----- DATASET CONTENT -----

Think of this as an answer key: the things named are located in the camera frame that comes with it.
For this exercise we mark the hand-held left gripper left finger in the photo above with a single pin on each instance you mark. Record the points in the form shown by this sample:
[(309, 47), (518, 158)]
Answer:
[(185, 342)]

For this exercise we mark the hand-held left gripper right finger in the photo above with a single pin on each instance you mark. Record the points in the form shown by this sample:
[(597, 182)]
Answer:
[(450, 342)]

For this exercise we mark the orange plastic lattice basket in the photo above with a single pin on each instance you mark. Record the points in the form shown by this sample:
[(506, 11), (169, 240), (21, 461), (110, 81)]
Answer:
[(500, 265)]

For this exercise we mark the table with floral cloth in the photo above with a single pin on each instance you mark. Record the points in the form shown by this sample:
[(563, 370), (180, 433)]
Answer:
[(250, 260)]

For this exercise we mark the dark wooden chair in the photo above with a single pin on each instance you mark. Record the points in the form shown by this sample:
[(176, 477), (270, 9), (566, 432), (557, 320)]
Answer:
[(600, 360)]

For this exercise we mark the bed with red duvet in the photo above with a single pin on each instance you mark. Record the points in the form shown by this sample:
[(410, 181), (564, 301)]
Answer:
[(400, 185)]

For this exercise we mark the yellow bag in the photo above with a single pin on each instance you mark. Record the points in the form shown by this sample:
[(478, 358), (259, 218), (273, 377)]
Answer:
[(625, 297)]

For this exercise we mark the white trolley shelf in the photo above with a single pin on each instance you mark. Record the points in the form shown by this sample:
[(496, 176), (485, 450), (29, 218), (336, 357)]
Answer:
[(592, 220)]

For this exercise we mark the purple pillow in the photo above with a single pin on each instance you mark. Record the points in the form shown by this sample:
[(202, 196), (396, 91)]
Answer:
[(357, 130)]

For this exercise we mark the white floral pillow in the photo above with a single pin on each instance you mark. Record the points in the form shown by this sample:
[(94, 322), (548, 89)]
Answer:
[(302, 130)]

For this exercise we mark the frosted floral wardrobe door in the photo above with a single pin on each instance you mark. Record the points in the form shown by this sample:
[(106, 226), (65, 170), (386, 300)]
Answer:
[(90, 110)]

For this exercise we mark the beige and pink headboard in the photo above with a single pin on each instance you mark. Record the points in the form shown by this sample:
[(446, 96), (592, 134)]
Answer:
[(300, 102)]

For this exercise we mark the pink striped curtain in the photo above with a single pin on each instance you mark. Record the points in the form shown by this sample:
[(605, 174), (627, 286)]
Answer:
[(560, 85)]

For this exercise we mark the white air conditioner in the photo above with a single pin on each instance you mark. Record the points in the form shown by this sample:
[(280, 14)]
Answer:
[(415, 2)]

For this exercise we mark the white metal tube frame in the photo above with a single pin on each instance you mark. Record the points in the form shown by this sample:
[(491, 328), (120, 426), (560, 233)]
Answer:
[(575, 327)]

-----

DIRECTIONS: Please give the entries above again in full, exactly as written.

SOLVED PROBLEM:
Think of this as an answer key: the things named are located in the camera frame that comes with it.
For this exercise we mark the hand-held left gripper left finger in the photo above with a single pin on each instance you mark. Record the points in the form shown by this sample:
[(309, 47), (518, 158)]
Answer:
[(185, 342)]

For this exercise we mark the hand-held left gripper right finger in the photo above with a single pin on each instance you mark. Record the points in the form shown by this sample:
[(597, 182)]
Answer:
[(450, 342)]

For this exercise we mark the orange plastic lattice basket in the photo above with a single pin on each instance you mark. Record the points in the form shown by this sample:
[(506, 11), (169, 240), (21, 461), (110, 81)]
Answer:
[(500, 265)]

For this exercise we mark the table with floral cloth in the photo above with a single pin on each instance you mark. Record the points in the form shown by this sample:
[(563, 370), (180, 433)]
Answer:
[(250, 260)]

For this exercise we mark the dark wooden chair in the photo above with a single pin on each instance you mark. Record the points in the form shown by this sample:
[(176, 477), (270, 9), (566, 432), (557, 320)]
Answer:
[(600, 360)]

For this exercise we mark the bed with red duvet in the photo above with a single pin on each instance you mark. Record the points in the form shown by this sample:
[(410, 181), (564, 301)]
Answer:
[(400, 185)]

For this exercise we mark the yellow bag in the photo above with a single pin on each instance you mark. Record the points in the form shown by this sample:
[(478, 358), (259, 218), (273, 377)]
Answer:
[(625, 297)]

For this exercise we mark the white trolley shelf in the photo above with a single pin on each instance you mark. Record the points in the form shown by this sample:
[(496, 176), (485, 450), (29, 218), (336, 357)]
Answer:
[(592, 220)]

For this exercise we mark the purple pillow in the photo above with a single pin on each instance you mark. Record the points in the form shown by this sample:
[(202, 196), (396, 91)]
Answer:
[(357, 130)]

For this exercise we mark the white floral pillow in the photo above with a single pin on each instance you mark. Record the points in the form shown by this sample:
[(94, 322), (548, 89)]
Answer:
[(302, 130)]

For this exercise we mark the frosted floral wardrobe door in the photo above with a single pin on each instance you mark. Record the points in the form shown by this sample:
[(106, 226), (65, 170), (386, 300)]
Answer:
[(90, 110)]

For this exercise we mark the beige and pink headboard in the photo above with a single pin on each instance you mark. Record the points in the form shown by this sample:
[(446, 96), (592, 134)]
Answer:
[(300, 102)]

For this exercise we mark the pink striped curtain in the photo above with a single pin on each instance you mark. Record the points in the form shown by this sample:
[(605, 174), (627, 286)]
Answer:
[(560, 85)]

For this exercise we mark the white air conditioner in the photo above with a single pin on each instance you mark. Record the points in the form shown by this sample:
[(280, 14)]
Answer:
[(415, 2)]

For this exercise we mark the white metal tube frame in the photo above with a single pin on each instance you mark. Record the points in the form shown by this sample:
[(491, 328), (120, 426), (560, 233)]
Answer:
[(575, 327)]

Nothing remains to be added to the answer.